Short auf Deutschlands Tabakakteure?

Eigentlich logisch: “Nichtraucher wollen Bayern zum bundesweiten Vorbild nehmen“, titelt Welt Online und schreibt:

“Die Nichtraucher-Initiative Deutschland appellierte an die Politik-Verantwortlichen in den anderen Bundesländern, dem bayerischen Beispiel zu folgen und ebenfalls in der endlosen Raucherdebatte reinen Tisch zu machen.”

Und dann noch ein gehöriger Schuss Zynismus:

“Die neue bayerische Rechtslage sei eine gute Basis für das weitere Motto „leben und leben lassen“, sagte Krause. Denn schließlich werde das Rauchen nicht verboten, sondern nur ins Freie verlagert.”

Wenn selbst Raucherclubs nicht mehr rauchen dürfen, hat das mit “leben und leben lassen” überhaupt nichts mehr gemein. Dann geht es vielmehr um “bevormunden und bevormunden lassen” – aber ohne jeden Zweifel jetzt.

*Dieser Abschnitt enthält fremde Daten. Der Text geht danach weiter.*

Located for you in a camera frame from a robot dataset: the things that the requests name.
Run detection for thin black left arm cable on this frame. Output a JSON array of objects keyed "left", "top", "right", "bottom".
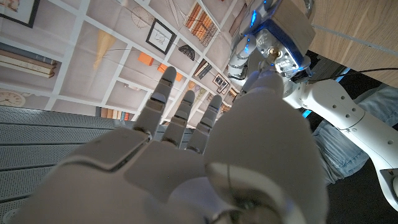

Nun, heute Mittag habe ich mit einem Bankerkollegen eine Partagas Série D Nr. 4 am See geraucht. Auf die Frage, was er vom Resultat in Bayern und der Forderung nach entsprechend rigider Verbotshaltung in ganz Deutschland halte, meinte er trocken: “Gäbe es Aktien der wichtigen Akteure, würde ich short gehen.” Hoffen wir mal, dass er sich deftig verspekulieren würde.

  1. Micha’s avatar

    Was bedeuten eigentlich “Raucherclubs” in diesem Zusammenhang? Wenn man wirklich einen nicht öffentlichen Club aufzieht, dann gilt in diesem meiner Kenntnis nach schon nicht das Gaststättenrecht. Allerdings ist es da mit einfacher Tagesmitgliedschaft oder ähnlichen Späßen nicht getan.